– Через три дня, – повторил Алферов. – Так и запишем. – И помчался вперед, с удивительной легкостью неся свое грузное, располневшее тело.
Павлищев положил тяжелую руку на плечо Алексея Сергеевича, вместе с ним подошел к окну.
Зябкий осенний день расстилался над больничным двором, над промерзшими за ночь лужами, над обожженной первыми заморозками травой.
Медленный ветер шевелил голые ветви лип.
– Люблю осень, – сказал Павлищев. – Бодрое время года.
– По моему, ты и весну приемлешь.
Павлищев засмеялся.
– Я – животное всеядное, все люблю – и дождь, и снег, и оттепель, и жару.
Алексей Сергеевич повернул голову, внимательно, словно впервые, разглядывая лицо Павлищева, сильную его шею, такую красную, словно ее в течение целого часа терли мохнатым полотенцем.
– Сколько в тебе жизненных сил, Петро, – сказал он. – На сто пятьдесят лет хватит.
Павлищев сощурил свои медвежьи, глубоко запрятанные глаза, и они стали совсем маленькими под мохнатыми, нависшими бровями.
– Слезлив я стал, Алешка, – сказал он. – Должно быть, оттого что старею.
– Закономерно, – сказал Алексей Сергеевич. – Все мы стареем.
Павлищев слегка наклонил голову, как бы боясь встретиться с ним глазами.
– Только тебе я могу сказать… Вот увижу какую нибудь ерунду, травку там какую то, что торчит из под камня, или первый снег на улице, белый такой, незахватанный и арбузом пахнет. Ты не замечал, между прочим, что снег в самом начале зимы обычно арбузом пахнет?
– Нет, не замечал.
– Ну, а мне почему то так кажется. Да, снег… Или на муравейник в лесу набреду, муравьи такие все работяги, суетятся, каждый чем то занят, каким то своим маленьким делом, и вдруг чувствую, черт его знает почему, реветь хочется. В голос…

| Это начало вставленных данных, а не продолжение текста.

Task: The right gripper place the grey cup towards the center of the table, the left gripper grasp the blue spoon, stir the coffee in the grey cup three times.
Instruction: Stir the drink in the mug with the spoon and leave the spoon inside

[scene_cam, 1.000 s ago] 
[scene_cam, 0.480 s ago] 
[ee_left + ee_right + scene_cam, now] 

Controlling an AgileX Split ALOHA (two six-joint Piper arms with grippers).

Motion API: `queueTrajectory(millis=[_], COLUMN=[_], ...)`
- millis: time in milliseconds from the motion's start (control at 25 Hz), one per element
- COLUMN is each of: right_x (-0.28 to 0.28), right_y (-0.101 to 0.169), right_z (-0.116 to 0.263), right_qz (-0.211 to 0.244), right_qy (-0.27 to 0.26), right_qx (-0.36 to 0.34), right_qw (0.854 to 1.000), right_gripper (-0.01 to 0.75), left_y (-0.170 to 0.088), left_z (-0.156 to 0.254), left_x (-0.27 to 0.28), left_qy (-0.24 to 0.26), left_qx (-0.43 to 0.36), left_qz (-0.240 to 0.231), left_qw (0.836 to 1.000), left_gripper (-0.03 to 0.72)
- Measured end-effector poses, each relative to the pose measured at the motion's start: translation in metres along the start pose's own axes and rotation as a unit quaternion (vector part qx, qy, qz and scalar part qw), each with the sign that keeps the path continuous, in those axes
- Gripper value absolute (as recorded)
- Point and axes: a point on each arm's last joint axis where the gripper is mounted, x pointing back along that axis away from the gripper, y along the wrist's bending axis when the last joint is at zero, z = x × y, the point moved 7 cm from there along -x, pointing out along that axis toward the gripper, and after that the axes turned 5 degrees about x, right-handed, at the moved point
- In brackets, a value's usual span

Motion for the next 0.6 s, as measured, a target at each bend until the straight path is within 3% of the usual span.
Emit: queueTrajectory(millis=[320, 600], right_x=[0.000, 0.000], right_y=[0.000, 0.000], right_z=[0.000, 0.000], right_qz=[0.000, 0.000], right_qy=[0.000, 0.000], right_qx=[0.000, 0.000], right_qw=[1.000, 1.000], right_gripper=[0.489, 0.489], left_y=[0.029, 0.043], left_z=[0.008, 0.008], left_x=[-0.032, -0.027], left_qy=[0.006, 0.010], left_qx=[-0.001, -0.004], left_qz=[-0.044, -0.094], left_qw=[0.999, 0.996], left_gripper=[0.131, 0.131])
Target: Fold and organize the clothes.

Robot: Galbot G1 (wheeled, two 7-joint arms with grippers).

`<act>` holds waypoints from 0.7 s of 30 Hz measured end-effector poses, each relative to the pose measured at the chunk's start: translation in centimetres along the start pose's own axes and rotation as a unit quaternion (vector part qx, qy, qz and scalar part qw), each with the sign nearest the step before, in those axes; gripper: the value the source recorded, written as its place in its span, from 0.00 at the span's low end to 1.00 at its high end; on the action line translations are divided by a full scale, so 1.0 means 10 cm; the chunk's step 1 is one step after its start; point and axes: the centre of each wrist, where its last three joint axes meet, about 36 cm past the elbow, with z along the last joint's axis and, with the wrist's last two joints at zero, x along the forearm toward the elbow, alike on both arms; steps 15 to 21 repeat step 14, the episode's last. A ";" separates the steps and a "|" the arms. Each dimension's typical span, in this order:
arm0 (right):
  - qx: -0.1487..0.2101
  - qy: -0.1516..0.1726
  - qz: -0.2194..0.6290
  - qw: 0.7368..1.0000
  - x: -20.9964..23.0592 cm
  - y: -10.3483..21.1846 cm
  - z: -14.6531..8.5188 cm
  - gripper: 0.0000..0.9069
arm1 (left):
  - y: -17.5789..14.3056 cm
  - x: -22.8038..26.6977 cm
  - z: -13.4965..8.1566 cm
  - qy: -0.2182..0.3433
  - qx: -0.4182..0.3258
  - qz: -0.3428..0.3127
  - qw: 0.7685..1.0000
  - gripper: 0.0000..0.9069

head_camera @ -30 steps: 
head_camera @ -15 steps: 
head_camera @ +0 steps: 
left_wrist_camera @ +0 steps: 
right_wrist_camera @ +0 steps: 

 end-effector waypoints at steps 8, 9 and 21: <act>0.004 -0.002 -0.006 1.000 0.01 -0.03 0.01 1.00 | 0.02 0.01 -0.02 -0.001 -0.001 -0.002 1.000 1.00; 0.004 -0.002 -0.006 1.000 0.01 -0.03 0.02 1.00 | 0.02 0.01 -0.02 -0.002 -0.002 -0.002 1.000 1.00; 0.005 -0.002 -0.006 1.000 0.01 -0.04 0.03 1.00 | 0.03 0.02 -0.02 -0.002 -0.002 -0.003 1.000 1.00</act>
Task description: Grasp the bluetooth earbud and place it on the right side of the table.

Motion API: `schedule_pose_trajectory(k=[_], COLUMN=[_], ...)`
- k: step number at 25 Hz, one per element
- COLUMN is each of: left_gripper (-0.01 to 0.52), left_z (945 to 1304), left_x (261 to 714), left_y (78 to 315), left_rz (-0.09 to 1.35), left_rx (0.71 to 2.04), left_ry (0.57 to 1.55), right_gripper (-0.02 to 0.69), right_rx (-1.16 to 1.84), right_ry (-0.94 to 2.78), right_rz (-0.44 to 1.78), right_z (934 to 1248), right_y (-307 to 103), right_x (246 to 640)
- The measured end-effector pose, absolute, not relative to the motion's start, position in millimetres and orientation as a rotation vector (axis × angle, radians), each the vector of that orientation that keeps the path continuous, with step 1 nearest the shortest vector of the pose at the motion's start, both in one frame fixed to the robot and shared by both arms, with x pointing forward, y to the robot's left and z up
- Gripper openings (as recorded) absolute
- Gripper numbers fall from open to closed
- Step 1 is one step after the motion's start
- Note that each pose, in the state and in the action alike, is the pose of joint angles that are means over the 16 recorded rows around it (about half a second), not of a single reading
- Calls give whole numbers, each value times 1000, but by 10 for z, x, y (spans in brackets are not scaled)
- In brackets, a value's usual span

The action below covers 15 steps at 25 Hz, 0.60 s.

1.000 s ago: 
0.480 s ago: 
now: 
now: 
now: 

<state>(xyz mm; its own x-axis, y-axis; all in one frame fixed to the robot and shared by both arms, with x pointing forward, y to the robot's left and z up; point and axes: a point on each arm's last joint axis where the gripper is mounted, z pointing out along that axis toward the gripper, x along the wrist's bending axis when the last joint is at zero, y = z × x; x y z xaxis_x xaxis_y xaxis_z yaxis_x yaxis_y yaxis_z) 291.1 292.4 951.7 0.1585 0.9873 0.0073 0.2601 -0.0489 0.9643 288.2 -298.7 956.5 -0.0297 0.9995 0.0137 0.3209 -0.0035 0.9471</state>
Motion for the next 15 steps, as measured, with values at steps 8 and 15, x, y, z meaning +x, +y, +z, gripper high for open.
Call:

Притворно засмеялся. Должно быть, ждал, что Алексей Сергеевич начнет подшучивать над ним, и первый приготовился посмеяться над своими словами. Но Алексей Сергеевич слушал его с непонятным волнением. И у него, случалось, слезы набегали на глаза при виде молодых, едва распустившихся листьев или блестящей, жарко залитой солнцем реки.
Прошлым летом, в августе, он был за городом, шел полем, от созревших, смугло золотых колосьев овса тянуло сытным, ровно устойчивым теплом.
Пройдя немного вперед, он оглянулся. Тихий ветер пробегал над колосьями, и каждую минуту поле меняло свой цвет: то становилось зеленым, то золотистым, то перлово коричневым. И такая боль и в то же время такое, никогда не испытанное им чувство умиленной, растроганной нежности внезапно сжало его сердце, что он остановился, не мог идти дальше, и все смотрел, не мог оторваться от этого изменчивого, волнистого шелкового простора, оставшегося позади.
– Ты стихи когда нибудь читаешь, Алешка? – помолчав, спросил Павлищев.
– Стихи? – удивился Алексей Сергеевич. – Нет, очень редко. Давно не приходилось.
– А я читаю и тебе советую. Особенно – хорошие стихи. Вот недавно перечитывал Есенина. Очень он точно пишет. Как это, помнишь? – Павлищев наморщил лоб, поднял глаза кверху. – Начало забыл. Дальше так:
Этих нив, златящихся во мгле.
Оттого и дороги мне люди,
Что живут со мною на земле.
– Знаю я, – сказал Алексей Сергеевич. – «Знаю я, что в той стране не будет…» Вот начало.
– Как? – спросил Павлищев. – Да, верно. Помнишь, Алешка, как мы с тобой когда то Есенина наизусть учили? – Коротко засмеялся. – Экзамены на носу, патанатомия и общая хирургия подпирают, а мы влезли в Есенина, ни о чем другом и думать не хотим!